TASK OBJECTIVE: Quote the material below exactly as written, from the first line to the line that holds "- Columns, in", endpoints included.
---
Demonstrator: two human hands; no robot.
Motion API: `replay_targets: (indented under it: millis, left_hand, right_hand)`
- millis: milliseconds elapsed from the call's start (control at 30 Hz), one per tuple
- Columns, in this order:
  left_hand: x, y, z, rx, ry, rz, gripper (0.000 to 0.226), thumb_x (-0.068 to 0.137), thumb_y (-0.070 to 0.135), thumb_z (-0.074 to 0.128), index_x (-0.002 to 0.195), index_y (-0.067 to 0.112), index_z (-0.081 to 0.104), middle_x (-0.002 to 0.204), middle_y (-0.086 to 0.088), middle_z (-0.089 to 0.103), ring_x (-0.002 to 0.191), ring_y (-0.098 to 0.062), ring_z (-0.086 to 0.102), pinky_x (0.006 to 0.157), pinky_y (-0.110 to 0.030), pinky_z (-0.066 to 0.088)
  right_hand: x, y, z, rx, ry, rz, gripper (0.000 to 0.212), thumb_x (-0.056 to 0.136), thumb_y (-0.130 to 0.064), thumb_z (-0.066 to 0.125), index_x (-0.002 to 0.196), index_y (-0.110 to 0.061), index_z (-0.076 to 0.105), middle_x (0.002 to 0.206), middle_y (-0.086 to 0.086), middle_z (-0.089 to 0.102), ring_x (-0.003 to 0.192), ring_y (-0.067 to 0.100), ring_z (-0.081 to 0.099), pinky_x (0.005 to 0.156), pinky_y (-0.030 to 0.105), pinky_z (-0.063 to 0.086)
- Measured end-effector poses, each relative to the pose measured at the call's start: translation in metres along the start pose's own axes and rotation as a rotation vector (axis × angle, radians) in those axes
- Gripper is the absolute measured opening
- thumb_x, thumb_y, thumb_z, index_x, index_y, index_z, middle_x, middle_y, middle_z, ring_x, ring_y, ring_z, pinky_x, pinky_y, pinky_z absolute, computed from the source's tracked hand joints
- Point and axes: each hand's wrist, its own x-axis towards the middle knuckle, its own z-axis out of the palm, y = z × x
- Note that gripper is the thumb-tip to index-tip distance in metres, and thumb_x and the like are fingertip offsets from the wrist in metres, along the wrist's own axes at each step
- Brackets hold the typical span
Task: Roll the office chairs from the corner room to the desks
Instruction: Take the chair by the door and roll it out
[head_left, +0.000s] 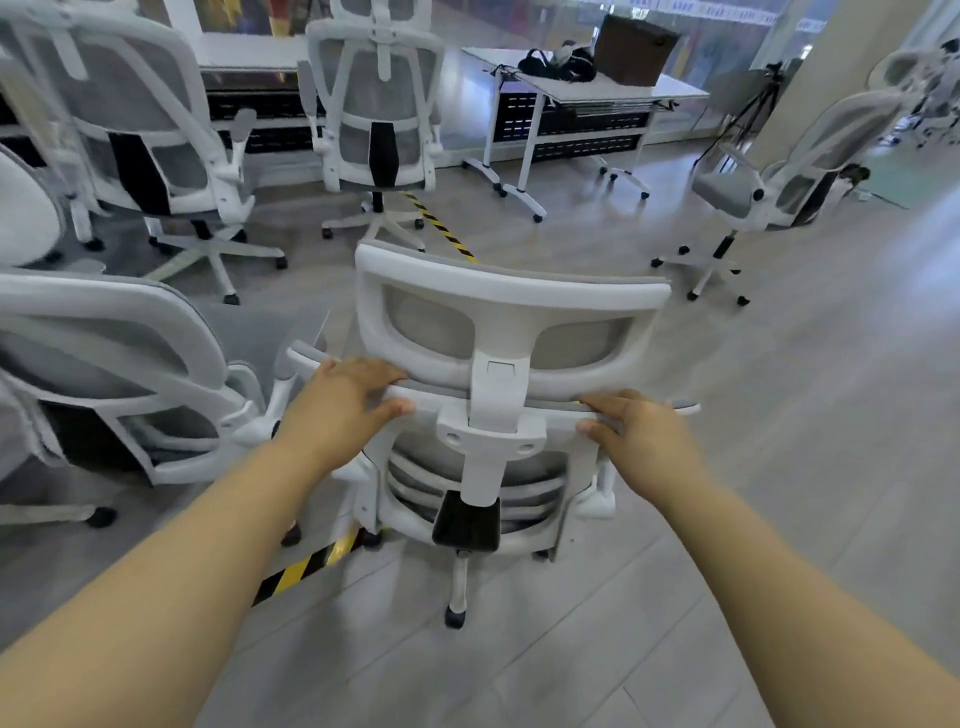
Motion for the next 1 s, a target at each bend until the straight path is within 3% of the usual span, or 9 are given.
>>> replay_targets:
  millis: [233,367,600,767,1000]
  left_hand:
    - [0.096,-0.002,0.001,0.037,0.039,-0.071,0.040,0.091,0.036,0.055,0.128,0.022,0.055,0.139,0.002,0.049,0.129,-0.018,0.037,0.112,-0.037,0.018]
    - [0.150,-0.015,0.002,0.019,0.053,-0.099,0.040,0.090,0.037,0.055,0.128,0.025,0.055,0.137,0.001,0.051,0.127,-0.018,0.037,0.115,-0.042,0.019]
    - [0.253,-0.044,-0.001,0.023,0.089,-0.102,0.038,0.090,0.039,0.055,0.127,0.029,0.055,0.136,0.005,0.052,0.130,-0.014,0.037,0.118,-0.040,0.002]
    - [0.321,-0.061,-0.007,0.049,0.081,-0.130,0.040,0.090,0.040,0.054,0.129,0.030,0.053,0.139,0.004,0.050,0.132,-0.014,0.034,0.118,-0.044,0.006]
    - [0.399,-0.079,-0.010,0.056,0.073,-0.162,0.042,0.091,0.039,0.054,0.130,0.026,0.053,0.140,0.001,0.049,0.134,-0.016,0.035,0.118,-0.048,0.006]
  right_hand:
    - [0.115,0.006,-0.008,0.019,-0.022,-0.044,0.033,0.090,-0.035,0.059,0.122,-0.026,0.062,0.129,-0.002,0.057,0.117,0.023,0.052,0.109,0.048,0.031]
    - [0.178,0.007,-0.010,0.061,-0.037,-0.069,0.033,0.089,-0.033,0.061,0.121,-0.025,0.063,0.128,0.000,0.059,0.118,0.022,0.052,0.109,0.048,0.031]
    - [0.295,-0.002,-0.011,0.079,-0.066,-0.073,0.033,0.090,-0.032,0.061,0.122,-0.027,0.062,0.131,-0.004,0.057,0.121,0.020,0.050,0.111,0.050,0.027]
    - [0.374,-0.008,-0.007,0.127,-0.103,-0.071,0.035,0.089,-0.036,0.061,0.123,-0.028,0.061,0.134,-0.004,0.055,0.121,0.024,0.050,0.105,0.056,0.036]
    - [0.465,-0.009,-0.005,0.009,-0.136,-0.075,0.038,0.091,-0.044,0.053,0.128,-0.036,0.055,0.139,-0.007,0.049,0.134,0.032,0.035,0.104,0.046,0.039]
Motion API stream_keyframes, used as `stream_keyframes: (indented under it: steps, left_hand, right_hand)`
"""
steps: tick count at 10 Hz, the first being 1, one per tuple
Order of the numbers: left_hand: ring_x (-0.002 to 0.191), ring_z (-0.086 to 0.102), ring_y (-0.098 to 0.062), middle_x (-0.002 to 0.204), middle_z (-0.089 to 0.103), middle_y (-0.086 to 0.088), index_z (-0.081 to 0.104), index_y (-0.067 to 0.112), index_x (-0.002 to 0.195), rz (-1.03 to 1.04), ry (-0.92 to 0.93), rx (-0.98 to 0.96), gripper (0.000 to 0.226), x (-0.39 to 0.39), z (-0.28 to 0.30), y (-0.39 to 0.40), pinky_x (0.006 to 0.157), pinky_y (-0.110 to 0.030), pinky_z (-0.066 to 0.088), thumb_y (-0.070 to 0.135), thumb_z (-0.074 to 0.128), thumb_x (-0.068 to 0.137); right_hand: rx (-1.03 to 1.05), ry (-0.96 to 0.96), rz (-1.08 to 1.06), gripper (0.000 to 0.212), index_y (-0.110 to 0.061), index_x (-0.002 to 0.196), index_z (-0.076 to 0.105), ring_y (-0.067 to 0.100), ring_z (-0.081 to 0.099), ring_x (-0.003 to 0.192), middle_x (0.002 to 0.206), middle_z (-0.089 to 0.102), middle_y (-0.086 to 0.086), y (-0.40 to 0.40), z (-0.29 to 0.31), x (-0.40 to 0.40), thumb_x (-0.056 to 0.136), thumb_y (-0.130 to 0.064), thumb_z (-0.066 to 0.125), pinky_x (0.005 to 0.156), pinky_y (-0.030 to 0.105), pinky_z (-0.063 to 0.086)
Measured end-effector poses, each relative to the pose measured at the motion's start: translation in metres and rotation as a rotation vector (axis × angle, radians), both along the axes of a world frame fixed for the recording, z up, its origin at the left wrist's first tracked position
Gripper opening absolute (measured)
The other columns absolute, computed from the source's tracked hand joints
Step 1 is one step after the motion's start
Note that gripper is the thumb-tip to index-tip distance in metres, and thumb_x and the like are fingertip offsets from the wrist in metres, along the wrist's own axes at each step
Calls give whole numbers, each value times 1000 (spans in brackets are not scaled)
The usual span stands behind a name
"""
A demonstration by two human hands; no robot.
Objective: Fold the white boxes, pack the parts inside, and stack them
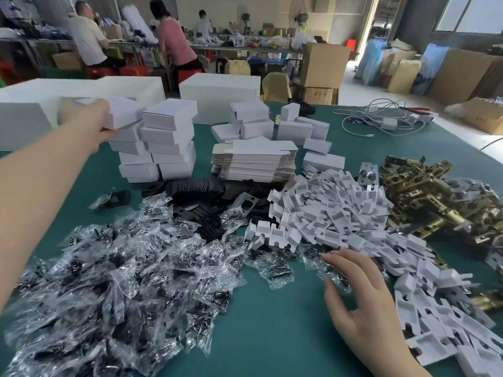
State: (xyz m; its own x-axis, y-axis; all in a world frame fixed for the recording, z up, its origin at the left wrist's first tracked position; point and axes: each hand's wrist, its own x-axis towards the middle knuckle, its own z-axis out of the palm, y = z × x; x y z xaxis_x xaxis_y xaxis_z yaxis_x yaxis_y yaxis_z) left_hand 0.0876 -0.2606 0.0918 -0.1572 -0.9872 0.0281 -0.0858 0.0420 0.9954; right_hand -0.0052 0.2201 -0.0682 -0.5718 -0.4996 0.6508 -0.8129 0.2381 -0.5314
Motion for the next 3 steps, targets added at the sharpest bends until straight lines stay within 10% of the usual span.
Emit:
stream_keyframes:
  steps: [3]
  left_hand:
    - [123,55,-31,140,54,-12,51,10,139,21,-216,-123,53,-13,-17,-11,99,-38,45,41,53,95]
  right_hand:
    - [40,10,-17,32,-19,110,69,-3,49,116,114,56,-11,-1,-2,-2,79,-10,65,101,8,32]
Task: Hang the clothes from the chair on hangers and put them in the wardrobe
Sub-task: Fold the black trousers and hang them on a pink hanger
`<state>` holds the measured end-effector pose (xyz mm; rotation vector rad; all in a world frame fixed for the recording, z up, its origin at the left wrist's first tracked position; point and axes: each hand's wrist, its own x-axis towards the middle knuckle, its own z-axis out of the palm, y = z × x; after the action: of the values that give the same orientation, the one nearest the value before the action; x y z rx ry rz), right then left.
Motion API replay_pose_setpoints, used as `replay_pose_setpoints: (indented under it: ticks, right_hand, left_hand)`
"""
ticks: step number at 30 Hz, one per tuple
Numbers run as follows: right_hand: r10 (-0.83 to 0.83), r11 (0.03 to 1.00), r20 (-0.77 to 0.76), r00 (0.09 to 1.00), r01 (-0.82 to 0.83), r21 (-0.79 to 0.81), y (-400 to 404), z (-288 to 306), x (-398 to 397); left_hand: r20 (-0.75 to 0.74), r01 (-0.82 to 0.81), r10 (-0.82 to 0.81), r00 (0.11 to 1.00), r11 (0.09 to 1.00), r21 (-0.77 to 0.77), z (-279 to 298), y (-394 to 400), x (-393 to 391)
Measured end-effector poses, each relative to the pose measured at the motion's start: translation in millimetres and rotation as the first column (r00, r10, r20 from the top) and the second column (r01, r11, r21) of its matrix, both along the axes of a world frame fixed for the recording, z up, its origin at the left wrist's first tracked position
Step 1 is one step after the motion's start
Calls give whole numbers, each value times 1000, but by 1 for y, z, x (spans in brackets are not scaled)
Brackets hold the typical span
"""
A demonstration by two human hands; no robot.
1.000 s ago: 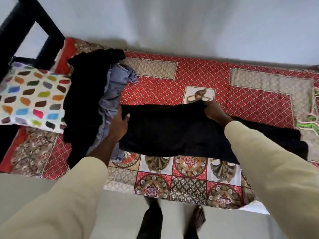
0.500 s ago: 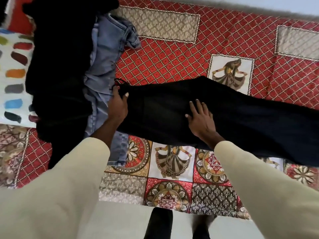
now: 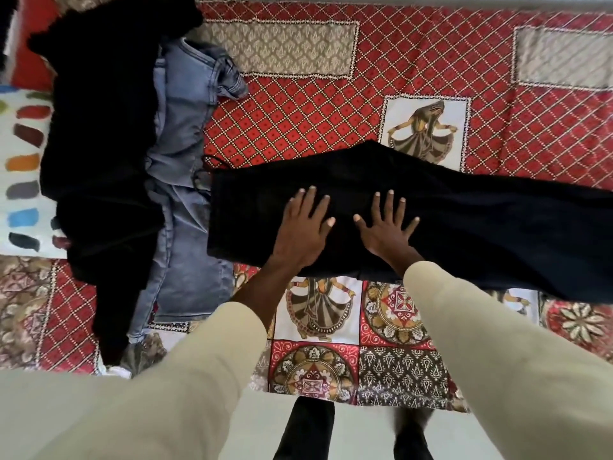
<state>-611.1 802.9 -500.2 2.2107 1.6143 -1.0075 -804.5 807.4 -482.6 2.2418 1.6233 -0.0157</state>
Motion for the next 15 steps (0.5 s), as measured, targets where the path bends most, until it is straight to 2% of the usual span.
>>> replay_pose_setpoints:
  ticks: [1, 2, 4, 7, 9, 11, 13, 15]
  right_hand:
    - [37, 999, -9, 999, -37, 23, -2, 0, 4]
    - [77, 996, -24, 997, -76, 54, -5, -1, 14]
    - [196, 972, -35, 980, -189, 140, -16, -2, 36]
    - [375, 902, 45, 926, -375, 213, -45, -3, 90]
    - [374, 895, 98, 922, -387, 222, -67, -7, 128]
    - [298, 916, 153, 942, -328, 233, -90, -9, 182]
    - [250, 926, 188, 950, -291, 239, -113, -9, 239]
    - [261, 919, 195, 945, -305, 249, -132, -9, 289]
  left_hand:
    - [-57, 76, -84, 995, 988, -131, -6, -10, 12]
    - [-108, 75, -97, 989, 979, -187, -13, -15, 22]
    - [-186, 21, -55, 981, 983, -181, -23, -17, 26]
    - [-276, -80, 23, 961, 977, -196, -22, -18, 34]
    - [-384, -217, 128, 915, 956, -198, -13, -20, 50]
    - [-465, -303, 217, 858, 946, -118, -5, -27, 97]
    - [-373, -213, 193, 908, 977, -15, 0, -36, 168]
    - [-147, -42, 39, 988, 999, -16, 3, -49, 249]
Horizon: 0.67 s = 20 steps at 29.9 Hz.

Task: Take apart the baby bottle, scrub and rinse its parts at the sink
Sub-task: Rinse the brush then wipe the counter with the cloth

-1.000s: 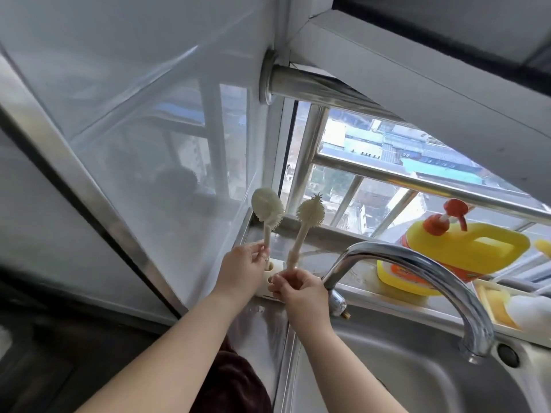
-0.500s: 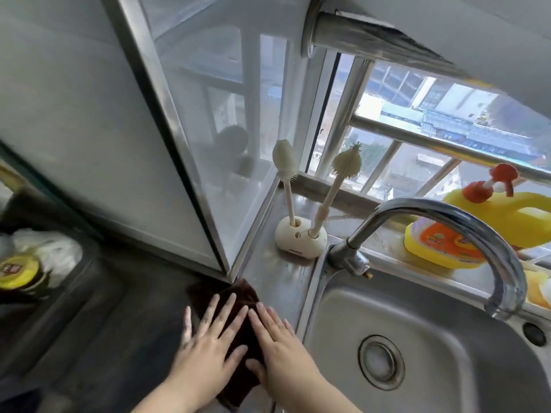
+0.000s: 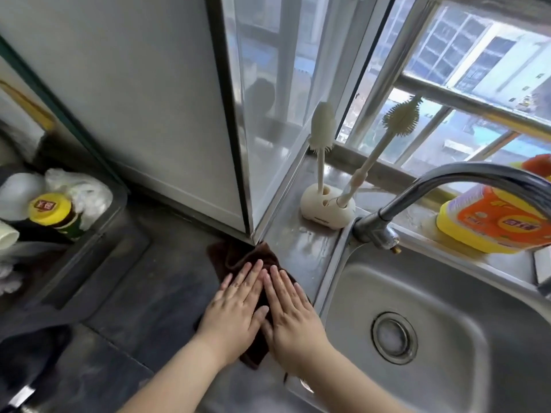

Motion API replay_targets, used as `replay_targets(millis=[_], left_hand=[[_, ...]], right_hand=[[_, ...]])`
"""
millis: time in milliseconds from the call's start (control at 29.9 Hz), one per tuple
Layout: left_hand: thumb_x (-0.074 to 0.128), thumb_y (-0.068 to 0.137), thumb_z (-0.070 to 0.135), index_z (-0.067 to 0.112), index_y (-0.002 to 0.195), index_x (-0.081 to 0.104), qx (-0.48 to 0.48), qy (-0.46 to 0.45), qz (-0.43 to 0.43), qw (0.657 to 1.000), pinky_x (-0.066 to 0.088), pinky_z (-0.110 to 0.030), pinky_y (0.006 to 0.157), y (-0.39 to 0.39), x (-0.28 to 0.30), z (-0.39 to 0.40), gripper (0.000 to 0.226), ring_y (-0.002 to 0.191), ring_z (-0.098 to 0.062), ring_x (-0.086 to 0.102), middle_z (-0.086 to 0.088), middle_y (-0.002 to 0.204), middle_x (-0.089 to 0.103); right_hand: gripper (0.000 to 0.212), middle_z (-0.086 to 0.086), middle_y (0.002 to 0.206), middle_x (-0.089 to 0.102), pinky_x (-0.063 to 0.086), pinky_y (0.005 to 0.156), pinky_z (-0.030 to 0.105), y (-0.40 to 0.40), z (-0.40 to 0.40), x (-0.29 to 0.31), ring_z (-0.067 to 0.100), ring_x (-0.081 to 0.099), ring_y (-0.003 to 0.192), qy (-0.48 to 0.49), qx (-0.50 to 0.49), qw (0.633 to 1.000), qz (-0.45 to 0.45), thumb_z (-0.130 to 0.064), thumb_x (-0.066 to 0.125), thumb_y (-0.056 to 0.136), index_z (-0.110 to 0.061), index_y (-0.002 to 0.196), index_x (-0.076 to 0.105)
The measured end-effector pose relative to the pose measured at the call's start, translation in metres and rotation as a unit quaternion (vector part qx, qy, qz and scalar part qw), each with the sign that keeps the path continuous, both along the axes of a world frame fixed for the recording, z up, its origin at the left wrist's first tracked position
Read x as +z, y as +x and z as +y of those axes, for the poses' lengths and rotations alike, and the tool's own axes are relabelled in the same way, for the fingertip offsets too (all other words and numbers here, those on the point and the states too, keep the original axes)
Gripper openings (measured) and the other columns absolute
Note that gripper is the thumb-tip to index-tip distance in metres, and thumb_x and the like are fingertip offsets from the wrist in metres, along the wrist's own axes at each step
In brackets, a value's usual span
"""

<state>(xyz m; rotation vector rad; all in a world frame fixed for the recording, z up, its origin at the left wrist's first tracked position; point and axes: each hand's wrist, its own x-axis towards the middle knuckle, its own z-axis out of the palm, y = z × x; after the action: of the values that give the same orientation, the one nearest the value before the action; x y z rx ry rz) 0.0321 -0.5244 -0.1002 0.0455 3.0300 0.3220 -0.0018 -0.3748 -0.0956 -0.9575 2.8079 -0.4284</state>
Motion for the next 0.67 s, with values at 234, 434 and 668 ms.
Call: replay_targets(millis=[234,434,668], left_hand=[[0.003,0.099,0.047,0.003,0.145,0.020,0.042,-0.035,-0.019,0.998,0.008,-0.035,0.112,0.017,-0.002,0.001,0.066,0.136,-0.019,0.029,-0.011,0.146,0.039],[0.023,0.095,0.045,0.007,0.137,0.039,-0.014,-0.061,0.037,0.997,0.008,-0.036,0.112,0.004,0.003,-0.008,0.059,0.139,-0.023,0.025,-0.011,0.147,0.039],[0.033,0.088,0.040,0.012,0.104,0.049,0.009,-0.034,0.153,0.988,0.042,-0.043,0.080,0.022,-0.007,0.008,0.036,0.087,-0.025,0.043,-0.006,0.098,0.045]], right_hand=[[0.070,-0.002,0.146,0.037,0.016,0.111,0.027,0.005,0.014,0.005,0.012,0.029,0.138,0.037,0.012,0.999,-0.023,-0.051,0.041,0.083,-0.020,0.145,0.029],[0.069,0.003,0.136,0.054,0.039,0.105,0.029,0.008,-0.010,0.010,0.014,0.051,0.125,0.050,0.004,0.999,-0.020,-0.051,0.048,0.073,-0.013,0.130,0.055],[0.055,0.000,0.150,0.022,0.019,0.117,0.030,0.006,0.004,0.016,0.016,0.021,0.142,-0.046,0.078,0.986,-0.143,-0.009,0.054,0.086,-0.008,0.140,0.041]])
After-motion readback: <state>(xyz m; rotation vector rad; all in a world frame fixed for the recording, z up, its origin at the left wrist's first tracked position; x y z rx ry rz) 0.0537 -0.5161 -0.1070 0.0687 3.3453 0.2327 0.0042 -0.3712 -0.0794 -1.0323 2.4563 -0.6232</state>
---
OUTPUT OF THE TASK:
Demonstrator: two human hands; no robot.
Motion API: `replay_targets: (indented under it: millis, left_hand, right_hand)`
- millis: milliseconds elapsed from the call's start (control at 30 Hz), one per tuple
- Columns, in this order:

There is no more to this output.